[Requirement]: How many lines of the data contain "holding"? Reply with the number alone.

[Listed records]:
════

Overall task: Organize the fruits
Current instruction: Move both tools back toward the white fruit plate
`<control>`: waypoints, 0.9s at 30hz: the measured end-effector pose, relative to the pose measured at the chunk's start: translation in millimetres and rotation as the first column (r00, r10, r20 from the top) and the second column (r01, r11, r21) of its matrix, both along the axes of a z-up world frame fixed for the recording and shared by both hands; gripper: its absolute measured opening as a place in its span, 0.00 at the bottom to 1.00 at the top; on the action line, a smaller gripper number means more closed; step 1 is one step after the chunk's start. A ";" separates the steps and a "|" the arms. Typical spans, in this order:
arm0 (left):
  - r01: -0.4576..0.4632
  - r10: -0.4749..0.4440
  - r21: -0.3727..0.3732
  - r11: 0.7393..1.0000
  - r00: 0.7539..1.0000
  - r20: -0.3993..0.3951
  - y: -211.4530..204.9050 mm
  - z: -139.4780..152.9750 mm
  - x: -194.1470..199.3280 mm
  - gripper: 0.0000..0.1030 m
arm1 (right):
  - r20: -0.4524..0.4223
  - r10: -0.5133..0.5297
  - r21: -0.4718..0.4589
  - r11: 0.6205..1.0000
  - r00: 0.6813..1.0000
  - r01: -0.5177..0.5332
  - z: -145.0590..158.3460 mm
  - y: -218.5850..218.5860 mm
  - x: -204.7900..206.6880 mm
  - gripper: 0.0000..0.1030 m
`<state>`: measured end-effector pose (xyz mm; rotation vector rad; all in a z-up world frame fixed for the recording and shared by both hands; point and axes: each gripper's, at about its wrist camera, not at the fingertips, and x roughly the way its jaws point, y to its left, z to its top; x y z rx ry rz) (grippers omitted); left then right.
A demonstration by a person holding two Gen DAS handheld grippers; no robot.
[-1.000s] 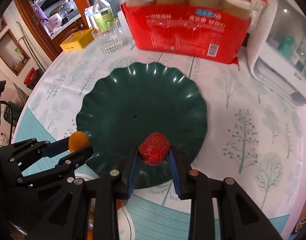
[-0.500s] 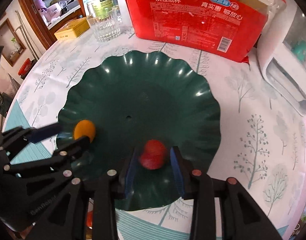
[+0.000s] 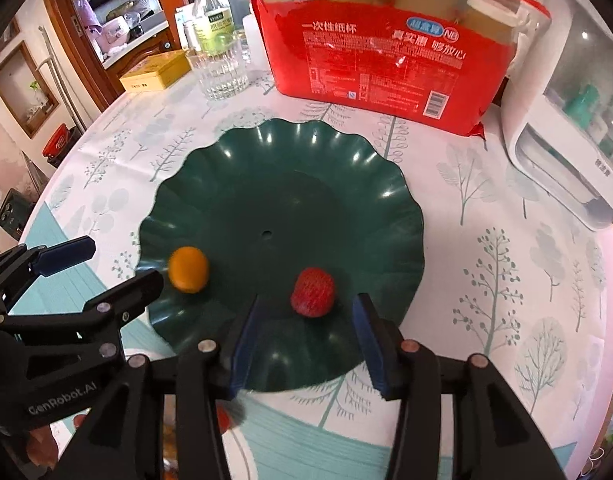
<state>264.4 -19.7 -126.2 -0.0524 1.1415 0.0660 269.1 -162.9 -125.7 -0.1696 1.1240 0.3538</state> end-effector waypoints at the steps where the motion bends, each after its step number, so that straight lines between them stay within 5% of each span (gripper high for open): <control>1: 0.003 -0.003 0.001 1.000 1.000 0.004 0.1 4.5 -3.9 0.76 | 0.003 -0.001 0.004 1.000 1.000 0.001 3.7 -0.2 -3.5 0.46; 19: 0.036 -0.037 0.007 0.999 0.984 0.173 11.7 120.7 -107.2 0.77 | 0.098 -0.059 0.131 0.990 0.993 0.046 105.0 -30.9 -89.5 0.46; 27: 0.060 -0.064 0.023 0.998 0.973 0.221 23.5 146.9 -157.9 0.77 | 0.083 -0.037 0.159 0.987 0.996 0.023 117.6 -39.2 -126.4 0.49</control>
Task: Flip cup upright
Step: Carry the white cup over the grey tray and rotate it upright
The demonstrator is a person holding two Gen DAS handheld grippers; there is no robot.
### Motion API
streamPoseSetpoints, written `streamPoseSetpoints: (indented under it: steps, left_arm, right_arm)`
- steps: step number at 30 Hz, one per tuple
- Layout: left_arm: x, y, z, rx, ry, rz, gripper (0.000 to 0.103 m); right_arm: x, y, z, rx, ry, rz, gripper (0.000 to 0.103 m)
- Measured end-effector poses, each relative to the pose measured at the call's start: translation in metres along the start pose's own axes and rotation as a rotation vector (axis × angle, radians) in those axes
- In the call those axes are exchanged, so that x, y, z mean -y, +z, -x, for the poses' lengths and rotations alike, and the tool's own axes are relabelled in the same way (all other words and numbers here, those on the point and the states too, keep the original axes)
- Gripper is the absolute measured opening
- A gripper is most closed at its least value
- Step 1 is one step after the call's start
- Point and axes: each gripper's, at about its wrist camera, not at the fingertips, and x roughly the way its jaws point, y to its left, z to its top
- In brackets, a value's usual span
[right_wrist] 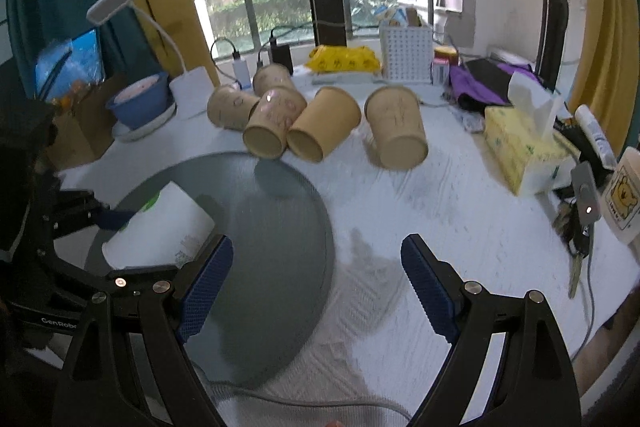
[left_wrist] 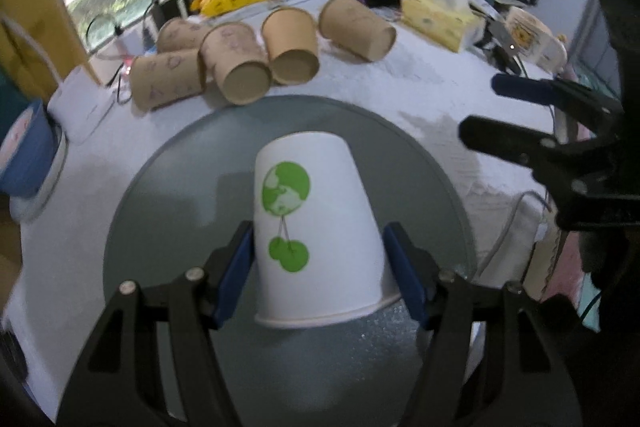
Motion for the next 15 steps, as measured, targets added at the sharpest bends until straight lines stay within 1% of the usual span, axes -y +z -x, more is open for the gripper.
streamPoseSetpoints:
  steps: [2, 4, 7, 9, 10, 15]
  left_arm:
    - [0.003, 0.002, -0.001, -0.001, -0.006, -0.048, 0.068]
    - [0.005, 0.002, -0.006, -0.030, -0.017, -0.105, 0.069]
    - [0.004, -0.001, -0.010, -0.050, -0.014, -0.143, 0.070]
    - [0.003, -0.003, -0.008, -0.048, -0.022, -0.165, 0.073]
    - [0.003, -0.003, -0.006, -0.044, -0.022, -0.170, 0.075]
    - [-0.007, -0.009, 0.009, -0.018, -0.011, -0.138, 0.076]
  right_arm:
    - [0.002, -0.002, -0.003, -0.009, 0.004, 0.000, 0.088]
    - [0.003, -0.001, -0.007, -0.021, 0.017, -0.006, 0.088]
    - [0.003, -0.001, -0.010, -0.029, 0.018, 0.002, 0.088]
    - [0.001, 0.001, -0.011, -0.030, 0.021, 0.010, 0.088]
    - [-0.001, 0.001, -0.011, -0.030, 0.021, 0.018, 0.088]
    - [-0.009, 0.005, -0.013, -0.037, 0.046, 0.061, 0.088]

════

[Task result]: 2